Ce sont ensuite les Chinois qui ont pris le relais bétonnier. Ils ont construit des usines, des routes, des ponts… et des appartements par millions. La production de ciment… et son utilisation… ont atteint des niveaux vertigineux.
Si tout cela avait été largué sur Washington, versé sur le Capitole et laissé durcir, eh bien… cela aurait été une bonne chose.
La semaine dernière, la Fed a mis fin son programme de normalisation à 300 points de base du niveau normal.
En d’autres termes, au lieu d’avoir un taux directeur proche des 5-6%, ce qui serait normal pour la fin d’un boom de 10 ans, et donnerait à la Fed 500 points de base à réduire — comme durant la crise de 2008 –, on n’est qu’aux environs des 2,4%.
Cela ne laisse aux décideurs politiques que peu de munitions monétaires ; ils devront se faire sauter le caisson avec la politique budgétaire — accumulant des déficits plus profonds (également financés par l’argent imaginaire de la Fed) — pour arrêter la correction.
Nous sommes d’avis que les ventes de béton augmenteront à mesure que les projets d’infrastructure sont décrétés.

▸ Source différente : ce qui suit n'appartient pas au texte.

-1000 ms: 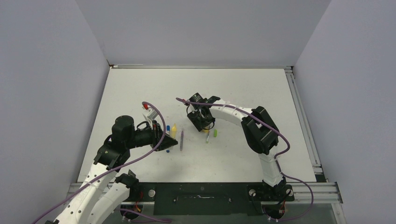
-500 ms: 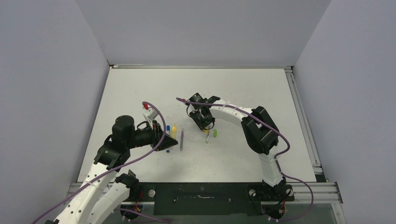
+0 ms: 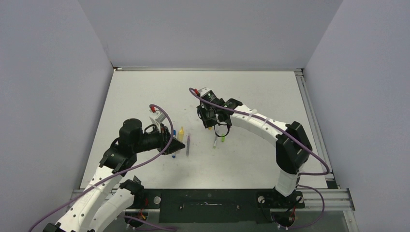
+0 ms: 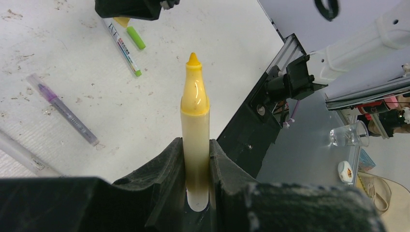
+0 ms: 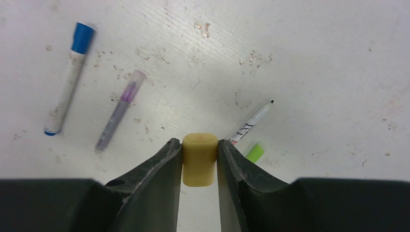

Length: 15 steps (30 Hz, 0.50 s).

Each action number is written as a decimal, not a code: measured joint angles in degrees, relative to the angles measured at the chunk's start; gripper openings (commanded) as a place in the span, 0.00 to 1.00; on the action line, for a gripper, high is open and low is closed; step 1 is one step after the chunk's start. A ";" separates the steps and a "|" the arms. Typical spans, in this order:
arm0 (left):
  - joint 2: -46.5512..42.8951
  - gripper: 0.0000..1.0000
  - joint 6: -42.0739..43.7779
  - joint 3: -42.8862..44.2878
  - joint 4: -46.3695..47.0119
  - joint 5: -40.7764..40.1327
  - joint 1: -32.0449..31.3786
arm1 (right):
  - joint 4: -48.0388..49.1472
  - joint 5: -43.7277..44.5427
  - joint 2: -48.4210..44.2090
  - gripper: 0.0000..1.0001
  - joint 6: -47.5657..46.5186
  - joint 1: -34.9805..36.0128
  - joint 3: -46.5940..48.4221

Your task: Insert the pens into the pen caps

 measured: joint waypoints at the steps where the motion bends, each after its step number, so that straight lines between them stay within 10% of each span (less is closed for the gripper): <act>1: 0.20 0.00 0.00 0.02 0.15 -0.90 -0.72 | 0.55 0.35 -1.55 0.05 1.14 0.26 -0.37; 15: 3.56 0.00 -0.20 0.02 0.98 -16.87 -10.75 | 10.16 9.25 -18.18 0.05 17.49 7.41 -5.99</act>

Mais il y a probablement un meilleur endroit que les actions des cimentiers pour votre épargne : l’or. Plus de dépenses fédérales dans une économie paresseuse signifiera très probablement une hausse de l’inflation.
Depuis 2003, les Etats-Unis profitent d’une ère d’inflation basse. Même ainsi, les prix ont officiellement grimpé de près de 40%, tandis que le coût réel de la vie pour les vrais gens a bien plus augmenté.
Sur les 16 prochaines années, vous devriez vous attendre à ce que votre argent perde de la valeur plus rapidement encore… avec peut-être des prix deux à trois fois plus élevés d’ici 2035 qu’ils ne le sont aujourd’hui.
Alors que faisons-nous ? Nous observons. Nous attendons. Nous nous interrogeons.
Et nous achetons de l’or : peut-être va-t-il grimper… ou peut-être pas. Mais il ne disparaîtra pas — contrairement à beaucoup d’autres choses.